Читать «Повесть о глупости и суете» онлайн - страница 30

Нодар Джин

— А при чём вы? Кто вас не пускает? Збарский?

— Этот поц давно мёртвый. Не пускает литовская власть. Уезжать, мол, пока нельзя. Это неуважение к товарищу Ленину! Ты, мол, из семьи Збарского!

— Что значит «пока»? — ухмыльнулся я. — Пока станете непригодным для исхода?

Ответил на вопрос не Кипнис, не Пергамент и не Левин, а толстый старик с задней скамейки. Всё это время, беззвучно шевеля губами, он беседовал с кем-то незримым. Наконец поднялся с места и подсел к живым товарищам:

— Слушай, я вот вижу про тебя, что ты задаёшь вопросы, а про себя молчишь. Сперва ты «из Москвы», потом, наоборот, «из Грузии». Ксивы есть?
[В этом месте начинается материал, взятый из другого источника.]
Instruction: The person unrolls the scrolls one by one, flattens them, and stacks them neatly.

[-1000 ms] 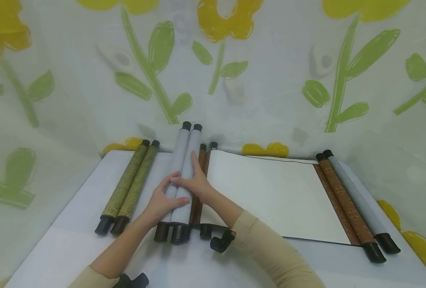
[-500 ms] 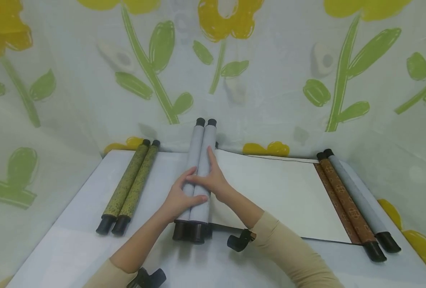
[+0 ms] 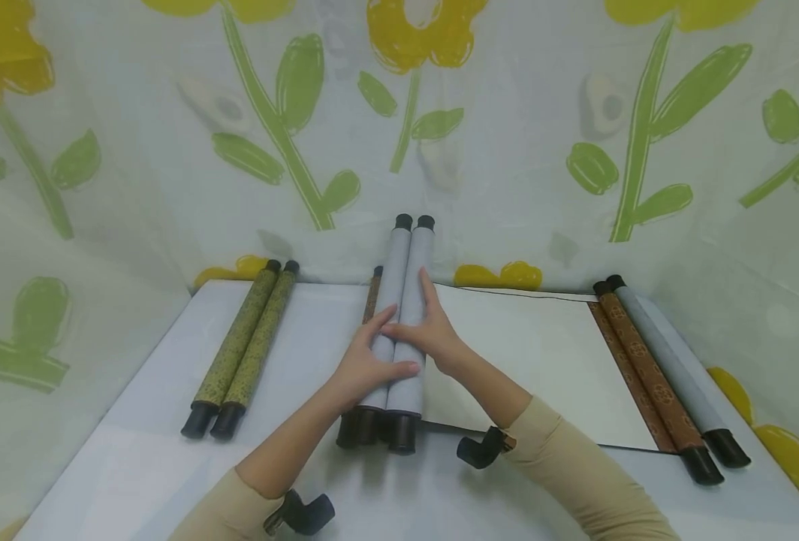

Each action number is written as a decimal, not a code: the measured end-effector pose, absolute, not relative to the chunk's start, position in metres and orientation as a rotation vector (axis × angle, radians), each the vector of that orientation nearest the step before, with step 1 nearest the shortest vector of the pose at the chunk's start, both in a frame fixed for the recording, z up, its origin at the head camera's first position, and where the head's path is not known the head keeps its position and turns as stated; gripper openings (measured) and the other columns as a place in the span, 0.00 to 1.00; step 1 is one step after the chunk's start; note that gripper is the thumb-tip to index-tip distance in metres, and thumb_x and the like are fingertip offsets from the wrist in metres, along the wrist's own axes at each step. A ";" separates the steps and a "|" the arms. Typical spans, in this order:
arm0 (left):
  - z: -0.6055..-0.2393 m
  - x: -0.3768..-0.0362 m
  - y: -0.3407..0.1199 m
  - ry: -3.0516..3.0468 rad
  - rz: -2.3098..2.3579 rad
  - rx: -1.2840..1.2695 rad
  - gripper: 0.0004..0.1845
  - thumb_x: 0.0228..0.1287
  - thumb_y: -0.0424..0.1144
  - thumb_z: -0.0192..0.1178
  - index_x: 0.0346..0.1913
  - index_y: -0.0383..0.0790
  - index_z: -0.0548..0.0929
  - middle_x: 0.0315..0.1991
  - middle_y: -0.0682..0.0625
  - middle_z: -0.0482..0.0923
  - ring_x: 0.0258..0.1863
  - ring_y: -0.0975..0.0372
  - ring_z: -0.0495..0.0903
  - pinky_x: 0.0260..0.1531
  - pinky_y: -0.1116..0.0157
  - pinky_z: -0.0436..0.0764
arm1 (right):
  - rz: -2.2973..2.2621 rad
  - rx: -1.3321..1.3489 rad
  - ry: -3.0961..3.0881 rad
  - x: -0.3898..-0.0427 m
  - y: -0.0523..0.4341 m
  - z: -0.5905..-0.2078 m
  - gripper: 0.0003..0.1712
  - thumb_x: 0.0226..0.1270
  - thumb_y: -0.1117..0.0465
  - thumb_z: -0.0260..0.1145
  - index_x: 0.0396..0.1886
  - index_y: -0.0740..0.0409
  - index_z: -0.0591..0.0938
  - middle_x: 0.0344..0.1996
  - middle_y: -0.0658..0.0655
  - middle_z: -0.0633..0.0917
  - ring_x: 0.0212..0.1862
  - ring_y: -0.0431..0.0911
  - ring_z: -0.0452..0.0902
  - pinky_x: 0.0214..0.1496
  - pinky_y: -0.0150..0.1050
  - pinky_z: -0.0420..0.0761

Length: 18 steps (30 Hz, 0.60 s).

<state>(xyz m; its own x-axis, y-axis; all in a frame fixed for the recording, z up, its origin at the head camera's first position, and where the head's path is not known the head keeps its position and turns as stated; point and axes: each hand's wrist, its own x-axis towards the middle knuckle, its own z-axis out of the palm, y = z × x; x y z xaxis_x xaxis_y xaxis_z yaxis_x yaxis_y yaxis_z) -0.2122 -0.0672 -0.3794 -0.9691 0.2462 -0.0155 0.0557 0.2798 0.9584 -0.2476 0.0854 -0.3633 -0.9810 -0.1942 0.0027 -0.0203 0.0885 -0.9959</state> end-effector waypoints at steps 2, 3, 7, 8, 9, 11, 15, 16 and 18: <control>-0.378 -0.213 -0.062 2.378 1.769 0.307 0.54 0.41 0.50 0.76 0.72 0.66 0.56 0.72 0.48 0.49 0.67 0.50 0.56 0.61 0.45 0.63 | -2.017 -0.213 2.227 -0.247 0.091 -0.362 0.65 0.50 0.63 0.74 0.75 0.34 0.39 0.74 0.57 0.45 0.70 0.55 0.52 0.69 0.53 0.57; -0.378 -0.213 -0.060 2.391 1.758 0.322 0.54 0.41 0.51 0.76 0.72 0.65 0.55 0.72 0.47 0.49 0.66 0.50 0.57 0.61 0.45 0.63 | -2.015 -0.211 2.229 -0.246 0.094 -0.362 0.65 0.50 0.63 0.73 0.75 0.34 0.39 0.74 0.57 0.45 0.70 0.56 0.51 0.69 0.53 0.57; -0.375 -0.214 -0.052 2.441 1.697 0.327 0.55 0.40 0.55 0.75 0.72 0.68 0.54 0.70 0.47 0.49 0.63 0.51 0.59 0.58 0.45 0.65 | -1.995 -0.209 2.248 -0.243 0.104 -0.360 0.64 0.51 0.62 0.73 0.75 0.34 0.39 0.75 0.57 0.43 0.71 0.55 0.49 0.70 0.55 0.55; -0.374 -0.215 -0.050 2.451 1.681 0.325 0.55 0.39 0.56 0.75 0.72 0.68 0.54 0.70 0.47 0.49 0.62 0.51 0.60 0.57 0.46 0.66 | -1.993 -0.205 2.247 -0.243 0.107 -0.360 0.63 0.51 0.62 0.72 0.75 0.33 0.39 0.75 0.56 0.43 0.71 0.55 0.48 0.70 0.54 0.54; -0.373 -0.215 -0.048 2.462 1.667 0.328 0.54 0.39 0.56 0.75 0.72 0.68 0.55 0.70 0.46 0.50 0.61 0.50 0.61 0.56 0.45 0.67 | -1.988 -0.208 2.248 -0.242 0.109 -0.359 0.63 0.51 0.62 0.72 0.75 0.33 0.39 0.75 0.55 0.42 0.71 0.55 0.48 0.70 0.54 0.53; -0.372 -0.216 -0.045 2.459 1.657 0.323 0.53 0.40 0.56 0.75 0.71 0.68 0.56 0.69 0.45 0.51 0.60 0.49 0.63 0.53 0.46 0.69 | -1.980 -0.225 2.246 -0.240 0.114 -0.358 0.63 0.52 0.63 0.72 0.75 0.33 0.39 0.75 0.54 0.40 0.71 0.55 0.48 0.71 0.54 0.52; -0.369 -0.217 -0.041 2.421 1.674 0.343 0.48 0.43 0.56 0.73 0.69 0.69 0.59 0.70 0.46 0.52 0.61 0.49 0.64 0.51 0.47 0.72 | -1.962 -0.242 2.251 -0.237 0.123 -0.357 0.64 0.53 0.63 0.71 0.75 0.33 0.37 0.75 0.53 0.38 0.72 0.56 0.47 0.71 0.55 0.51; -0.368 -0.217 -0.040 2.394 1.685 0.351 0.48 0.44 0.55 0.73 0.69 0.70 0.60 0.70 0.46 0.53 0.61 0.49 0.64 0.51 0.47 0.72 | -1.958 -0.242 2.252 -0.236 0.126 -0.357 0.63 0.53 0.63 0.71 0.75 0.33 0.37 0.75 0.53 0.38 0.72 0.57 0.47 0.71 0.56 0.51; -0.368 -0.217 -0.038 2.338 1.702 0.367 0.47 0.44 0.55 0.73 0.69 0.71 0.60 0.71 0.48 0.53 0.62 0.50 0.65 0.51 0.48 0.73 | -1.953 -0.235 2.251 -0.234 0.131 -0.358 0.63 0.54 0.63 0.71 0.75 0.33 0.36 0.75 0.52 0.37 0.72 0.57 0.46 0.71 0.56 0.50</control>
Старики обменялись одобрительными взглядами. Я протянул документы, и самый крохотный из евреев, с бородавкой на носу, подошёл ко мне и сказал вполголоса:

— Ты не сердись на Маткина: он человек прямой, но головастый. В прошлом году приходили двое живых людей и задавали вопросы. Маткину это не понравилось, и он оказался прав: взяли Цаплю Гуревича. С тех вот пор у нас и нету миньяна*. Люди уезжают или умирают и ложатся на кладбище. Там уже места не осталось, всё покрыто плитками. Но не читай: одна неправда! «Благородная душа», «мудрый, как пророк». Больше всего неправды написано не в книгах, а на кладбищах!

— А что с Цаплей? — спросил я шёпотом.

— «Сионистская агитация».

— Что же он говорил?

— Только глупости: он дурак. Но говорил по-еврейски.

— А как вы тут теперь без миньяна?

— Мы восемь и Смирницкий с женой. Сейчас придут.

— А разве можно? Жена ведь у него, наверно, женщина?

— Женщина! — подтвердил он. — Но таких уже нету: сидит и молчит. А говорит только «аминь». Хотя в Талмуде написано, что женщины лгут молча, в Библии сказано: всякий лжив. И всё-таки все мы, наоборот, молимся.

Старики закончили осмотр документов, и Маткин, обратившись к моему собеседнику, произнёс:

— Не делай его беременным, Моисей: он пока не старый! — и, возвращая мне бумаги, добавил: — Человек занимается философией и зашёл немножко отдохнуть, правда?

Я кивнул головой, то есть соврал. Не отдыхать я пришёл туда, а фотографировать.

Хотя свободнее всего всякие старики чувствовали себя в синагогах, где у них возникала иллюзия защищённости, — камера наводила на них ужас. Они страшились, что фотография может выдать их существование миру, в котором уберегает анонимность. Подражание несуществующему. Поэтому я наловчился снимать скрывая привязанную к груди камеру под курткой.

К камере прикрепил длинный трос, уходящий в карман, и если шум вокруг мог перекрыть пощёлкивание затвора, я отодвигал шарф на груди и давил спусковой рычаг. Легче всего это удавалось мне во время молитвы, когда еврей воровато — для себя одного — приоткрыв окно в небо и высунув голову, не замечал никого кроме Бога.